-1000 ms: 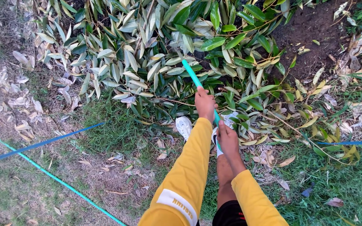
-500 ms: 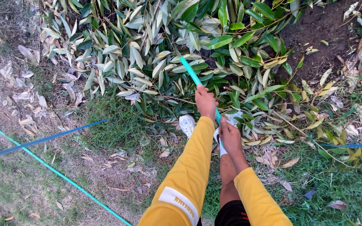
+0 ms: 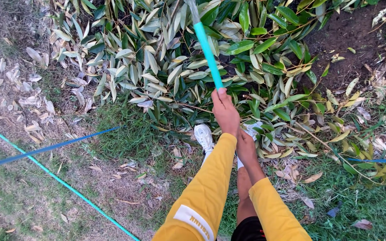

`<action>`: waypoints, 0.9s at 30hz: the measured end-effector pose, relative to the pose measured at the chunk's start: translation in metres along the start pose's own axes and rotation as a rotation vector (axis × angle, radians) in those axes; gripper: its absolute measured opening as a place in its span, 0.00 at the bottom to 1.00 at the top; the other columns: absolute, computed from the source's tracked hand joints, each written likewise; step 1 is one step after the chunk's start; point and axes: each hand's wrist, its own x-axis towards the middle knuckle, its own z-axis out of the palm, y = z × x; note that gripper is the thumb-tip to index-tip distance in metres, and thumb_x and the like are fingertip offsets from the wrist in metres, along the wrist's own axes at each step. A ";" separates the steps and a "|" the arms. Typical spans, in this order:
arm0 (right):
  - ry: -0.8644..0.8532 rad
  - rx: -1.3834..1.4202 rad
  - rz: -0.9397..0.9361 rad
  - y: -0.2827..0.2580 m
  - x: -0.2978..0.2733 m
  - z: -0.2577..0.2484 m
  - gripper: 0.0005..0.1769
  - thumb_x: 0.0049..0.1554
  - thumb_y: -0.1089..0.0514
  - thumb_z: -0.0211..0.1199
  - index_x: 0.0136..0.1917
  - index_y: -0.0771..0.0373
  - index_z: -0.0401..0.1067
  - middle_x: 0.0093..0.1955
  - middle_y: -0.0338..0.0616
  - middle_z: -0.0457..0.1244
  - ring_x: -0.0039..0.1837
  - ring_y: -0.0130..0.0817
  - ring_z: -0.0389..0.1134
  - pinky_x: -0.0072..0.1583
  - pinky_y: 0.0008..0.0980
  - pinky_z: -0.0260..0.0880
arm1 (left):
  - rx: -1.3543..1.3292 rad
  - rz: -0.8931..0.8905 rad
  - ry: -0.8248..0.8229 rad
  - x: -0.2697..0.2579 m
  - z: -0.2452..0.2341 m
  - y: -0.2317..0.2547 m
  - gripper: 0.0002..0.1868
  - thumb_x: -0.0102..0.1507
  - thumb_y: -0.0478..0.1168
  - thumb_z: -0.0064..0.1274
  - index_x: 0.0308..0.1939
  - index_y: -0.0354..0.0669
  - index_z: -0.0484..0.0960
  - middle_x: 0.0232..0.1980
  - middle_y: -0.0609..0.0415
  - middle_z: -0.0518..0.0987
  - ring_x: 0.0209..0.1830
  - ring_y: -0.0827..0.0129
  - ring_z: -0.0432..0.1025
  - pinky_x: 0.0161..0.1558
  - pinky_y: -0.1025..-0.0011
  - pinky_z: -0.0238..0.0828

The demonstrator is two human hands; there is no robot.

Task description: Watering a small tree in a grassy area using a garden hose.

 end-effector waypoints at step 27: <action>-0.073 -0.099 0.080 -0.048 -0.011 0.018 0.28 0.66 0.40 0.52 0.38 0.66 0.72 0.28 0.35 0.58 0.33 0.22 0.54 0.37 0.27 0.55 | -0.296 -0.040 0.125 0.018 -0.037 -0.009 0.19 0.75 0.52 0.36 0.50 0.38 0.71 0.26 0.60 0.66 0.20 0.79 0.57 0.21 0.76 0.53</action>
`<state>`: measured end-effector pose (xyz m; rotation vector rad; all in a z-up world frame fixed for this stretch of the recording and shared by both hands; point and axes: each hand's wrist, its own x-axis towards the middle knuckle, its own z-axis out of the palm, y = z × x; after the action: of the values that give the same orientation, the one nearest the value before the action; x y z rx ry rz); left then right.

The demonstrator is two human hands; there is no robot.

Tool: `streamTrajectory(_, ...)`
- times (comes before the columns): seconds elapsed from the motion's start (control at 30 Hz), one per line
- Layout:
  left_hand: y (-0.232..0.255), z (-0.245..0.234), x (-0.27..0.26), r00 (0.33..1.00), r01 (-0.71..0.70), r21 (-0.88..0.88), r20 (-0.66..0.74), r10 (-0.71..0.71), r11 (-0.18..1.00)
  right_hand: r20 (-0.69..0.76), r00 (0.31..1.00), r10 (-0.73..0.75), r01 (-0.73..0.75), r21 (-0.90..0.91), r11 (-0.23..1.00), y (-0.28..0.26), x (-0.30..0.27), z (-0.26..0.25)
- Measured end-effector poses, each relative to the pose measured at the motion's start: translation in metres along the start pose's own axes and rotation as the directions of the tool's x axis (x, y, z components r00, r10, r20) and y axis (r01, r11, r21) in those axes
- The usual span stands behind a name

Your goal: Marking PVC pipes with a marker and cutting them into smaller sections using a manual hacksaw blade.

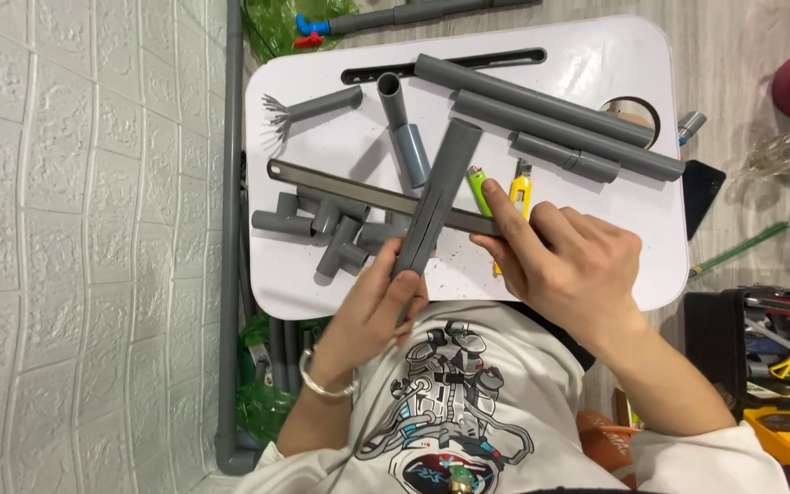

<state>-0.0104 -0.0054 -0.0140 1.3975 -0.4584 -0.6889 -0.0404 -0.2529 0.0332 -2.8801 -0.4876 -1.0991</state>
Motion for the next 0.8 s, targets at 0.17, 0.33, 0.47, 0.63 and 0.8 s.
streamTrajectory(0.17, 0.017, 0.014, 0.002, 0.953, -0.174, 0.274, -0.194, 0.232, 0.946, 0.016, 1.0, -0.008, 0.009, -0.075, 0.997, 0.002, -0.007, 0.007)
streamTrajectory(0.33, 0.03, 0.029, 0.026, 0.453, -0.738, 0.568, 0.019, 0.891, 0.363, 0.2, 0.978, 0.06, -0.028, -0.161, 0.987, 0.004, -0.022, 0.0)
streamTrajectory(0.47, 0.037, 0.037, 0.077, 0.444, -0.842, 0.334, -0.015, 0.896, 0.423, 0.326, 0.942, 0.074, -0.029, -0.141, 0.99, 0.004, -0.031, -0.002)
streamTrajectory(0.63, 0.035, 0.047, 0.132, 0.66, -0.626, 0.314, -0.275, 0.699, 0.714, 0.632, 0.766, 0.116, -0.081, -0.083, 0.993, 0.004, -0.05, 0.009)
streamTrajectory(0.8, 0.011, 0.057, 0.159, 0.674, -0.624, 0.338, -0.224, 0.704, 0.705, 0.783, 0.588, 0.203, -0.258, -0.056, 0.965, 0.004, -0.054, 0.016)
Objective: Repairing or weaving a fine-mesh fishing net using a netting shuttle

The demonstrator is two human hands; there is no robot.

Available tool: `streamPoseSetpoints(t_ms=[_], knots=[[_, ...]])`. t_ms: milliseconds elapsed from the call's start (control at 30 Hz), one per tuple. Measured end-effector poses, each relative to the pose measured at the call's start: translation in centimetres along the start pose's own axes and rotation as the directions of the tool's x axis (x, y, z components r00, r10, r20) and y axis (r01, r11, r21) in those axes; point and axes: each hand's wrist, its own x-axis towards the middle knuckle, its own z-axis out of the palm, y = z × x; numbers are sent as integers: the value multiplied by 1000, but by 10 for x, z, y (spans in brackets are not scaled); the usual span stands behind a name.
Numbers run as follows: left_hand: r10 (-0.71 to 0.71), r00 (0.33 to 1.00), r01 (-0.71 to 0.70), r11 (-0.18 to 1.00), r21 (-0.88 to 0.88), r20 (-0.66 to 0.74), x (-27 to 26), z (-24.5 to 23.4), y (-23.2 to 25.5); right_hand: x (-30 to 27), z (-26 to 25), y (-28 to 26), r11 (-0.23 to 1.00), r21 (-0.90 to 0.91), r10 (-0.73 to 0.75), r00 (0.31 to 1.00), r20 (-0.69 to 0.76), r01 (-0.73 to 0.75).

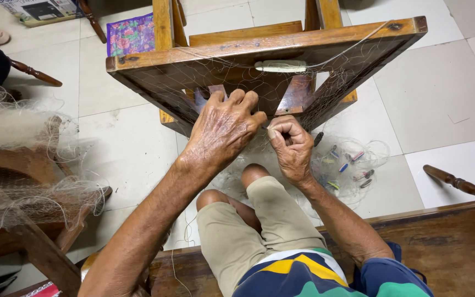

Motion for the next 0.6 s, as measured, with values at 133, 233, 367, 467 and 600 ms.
streamPoseSetpoints(t_ms=[133,233,367,467,600], knots=[[13,998,-10,999,-46,60,3,-12,-5,2,-5,-1,1000,24,10,1000,15,-11],[17,995,-11,998,-68,99,2,-18,-10,4,-7,2,999,34,19,999,37,-20],[8,988,21,983,-181,156,1,-21,-15,3,-5,14,991,130,36,998,48,-42],[24,984,24,964,-266,176,-1,-13,-20,5,0,18,966,250,60,998,34,-67],[22,975,46,952,-301,219,1,-13,-17,8,6,22,917,380,117,992,38,-123]])
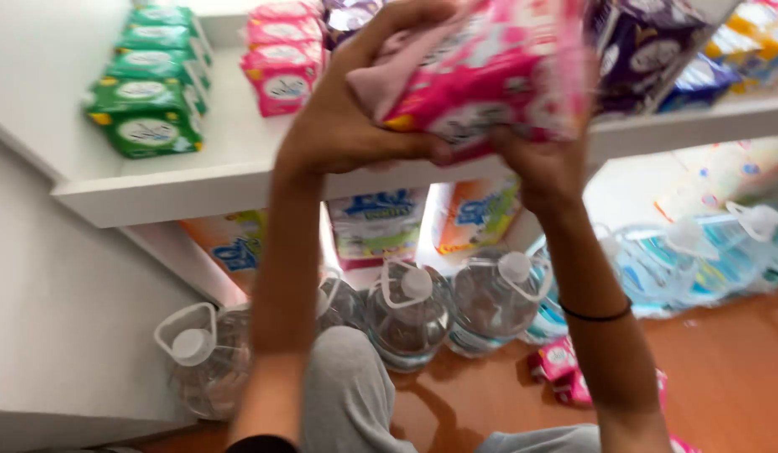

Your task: The person sits on the floor and wipes the packaging of sanitary pads with a pink cloth. They pick up packages from the shelf, wipe them, and place them back. The person also wipes the shelf surface itself.

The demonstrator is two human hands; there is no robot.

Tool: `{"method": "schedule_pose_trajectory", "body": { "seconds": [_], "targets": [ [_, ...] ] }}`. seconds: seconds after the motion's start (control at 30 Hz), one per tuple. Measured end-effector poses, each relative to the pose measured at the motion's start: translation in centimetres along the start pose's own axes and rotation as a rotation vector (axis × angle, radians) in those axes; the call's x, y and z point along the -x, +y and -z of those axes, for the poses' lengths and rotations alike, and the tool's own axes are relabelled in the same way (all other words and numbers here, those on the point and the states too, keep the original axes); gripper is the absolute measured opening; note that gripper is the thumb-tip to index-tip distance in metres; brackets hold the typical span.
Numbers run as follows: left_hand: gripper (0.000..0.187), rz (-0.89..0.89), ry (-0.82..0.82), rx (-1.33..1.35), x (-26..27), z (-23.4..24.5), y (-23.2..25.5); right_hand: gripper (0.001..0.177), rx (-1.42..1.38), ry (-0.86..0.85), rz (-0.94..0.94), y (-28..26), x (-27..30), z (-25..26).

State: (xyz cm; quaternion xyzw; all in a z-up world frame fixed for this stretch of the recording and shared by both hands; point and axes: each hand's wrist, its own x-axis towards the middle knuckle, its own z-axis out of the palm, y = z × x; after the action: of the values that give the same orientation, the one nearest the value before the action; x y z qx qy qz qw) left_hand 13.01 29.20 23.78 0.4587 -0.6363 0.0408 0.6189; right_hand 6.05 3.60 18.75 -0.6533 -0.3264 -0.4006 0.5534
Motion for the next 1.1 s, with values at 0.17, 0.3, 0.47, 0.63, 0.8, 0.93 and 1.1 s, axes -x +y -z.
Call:
{"method": "schedule_pose_trajectory", "body": {
  "seconds": [0.17, 0.3, 0.47, 0.63, 0.8, 0.93, 1.1],
  "targets": [
    [0.071, 0.282, -0.040, -0.700, 1.0, 10.6, 3.6, 0.099, 0.276, -0.314, 0.057, 6.3, -6.1, -8.6],
    [0.070, 0.604, 0.057, -0.644, 4.9, 17.2, -1.1, 0.056, 0.433, -0.430, -0.139, 9.6, -7.7, -14.3],
    [0.073, 1.161, 0.189, -0.893, 8.2, 17.3, -1.8, 0.064, 0.410, -0.639, -0.635, 12.1, -7.3, -17.9],
    [0.086, 0.985, 0.146, -1.237, 9.7, 17.8, -5.4, 0.054, 0.533, -0.683, -0.536, 14.2, -8.7, -19.0],
    [0.088, 0.943, 0.303, -1.059, 10.3, 17.6, -5.3, 0.060, 0.667, -0.779, -0.611, 14.9, -9.4, -19.3],
    [0.081, 0.902, 0.312, -0.934, 11.1, 17.3, -4.4, 0.096, 0.670, -0.735, -0.591, 15.7, -8.5, -19.6],
    [0.065, 0.827, 0.365, -0.976, 11.7, 16.9, -5.4, 0.109, 0.566, -0.690, -0.649, 16.7, -8.4, -19.3]
  ]
}}
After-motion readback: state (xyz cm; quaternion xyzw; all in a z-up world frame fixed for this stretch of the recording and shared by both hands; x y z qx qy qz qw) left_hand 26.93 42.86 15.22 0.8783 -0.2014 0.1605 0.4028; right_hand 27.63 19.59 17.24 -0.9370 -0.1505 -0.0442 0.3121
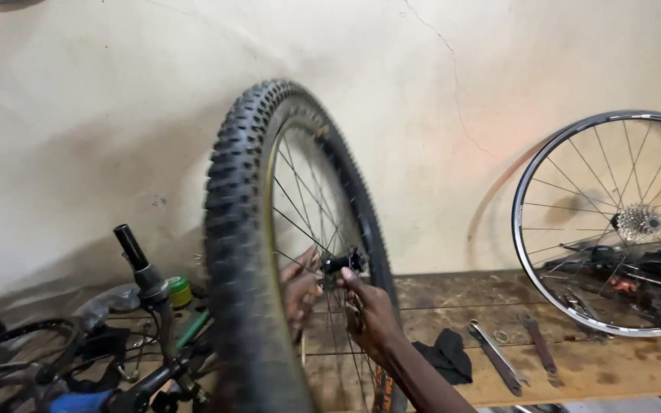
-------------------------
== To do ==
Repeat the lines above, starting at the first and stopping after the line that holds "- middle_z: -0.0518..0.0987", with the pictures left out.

== Response below ==
-1000 ms: 
-500 ms: 
+0 ms: 

`<action>`: waypoints, 0.9s at 30hz: the measured end-effector pose, relative to the pose measured at the chunk's start: translation in metres along the start pose's own axes and rotation as a rotation vector (axis × angle, radians) in those axes; gripper: its absolute measured opening as a place in its span, 0.00 at the bottom to 1.00 at the top; the other columns: absolute, computed from the source's tracked hand joints, each written likewise; step 1 is one step after the chunk's start; point and axes: each hand's wrist, its own x-axis towards the middle knuckle, its own z-axis out of the palm, y = z × x; note that gripper is the thumb-tip to index-tip distance in metres, and thumb_x and the like are fingertip offsets from the wrist in metres, along the wrist's own axes at each step. A ";" separates the steps and a "|" the arms. Typical spans, in this order:
arm0 (right):
  - ry: -0.8644..0.8532 rad
  - rx: -1.3834..1.4202 rad
  - rz: -0.9397..0.9361 rad
  - y: -0.2827..0.2580 m
  - x: -0.2978..0.2733 m
  - z: -0.2577..0.2484 m
  - gripper: 0.0005..0.1769
  - thumb_x: 0.0049..0.1554
  - thumb_y: -0.1089..0.0514
  - thumb_z: -0.0211..0.1199
  - index_x: 0.0136..0.1917
  - index_y: -0.0771..0.0373
  - index_z: -0.0401..0.1067
  - middle_x: 0.0093..0.1955
  - middle_y: -0.0338..0.0616
  - middle_z: -0.0457..0.1244
  - ring_x: -0.0039..0.1837
  - ring_y: -0.0130..0.0817
  - ring_z: -0.0389..0.1134
  - pinky_x: -0.0072..0.1583
  - pinky_y: 0.0008..0.0980
  - pinky_z: -0.0260..0.0880
arm1 (left):
  - rx: -1.3543..1.3292 rad
  - rz: -0.8931..0.8905 rad
  - ry: -0.8248..0.8229 rad
  - x: -0.2697..0.2579 m
  - z: -0.2452..0.2341 m
  - y: -0.2317..0.2547 m
  - gripper: 0.0002..0.1868
  - thumb_x: -0.0102..0.1507
  - thumb_y: -0.0478..0.1168
  - thumb_z: -0.0064..0.1274
  - index_x: 0.0308..0.1939
  - index_y: -0.0354..0.0669
  - index_z: -0.0484..0.0960
  - middle_x: 0.0232..0.1980
  - middle_y: -0.0609..0.0415
  - middle_z: -0.0518..0.0987

Nothing further is needed for the answer.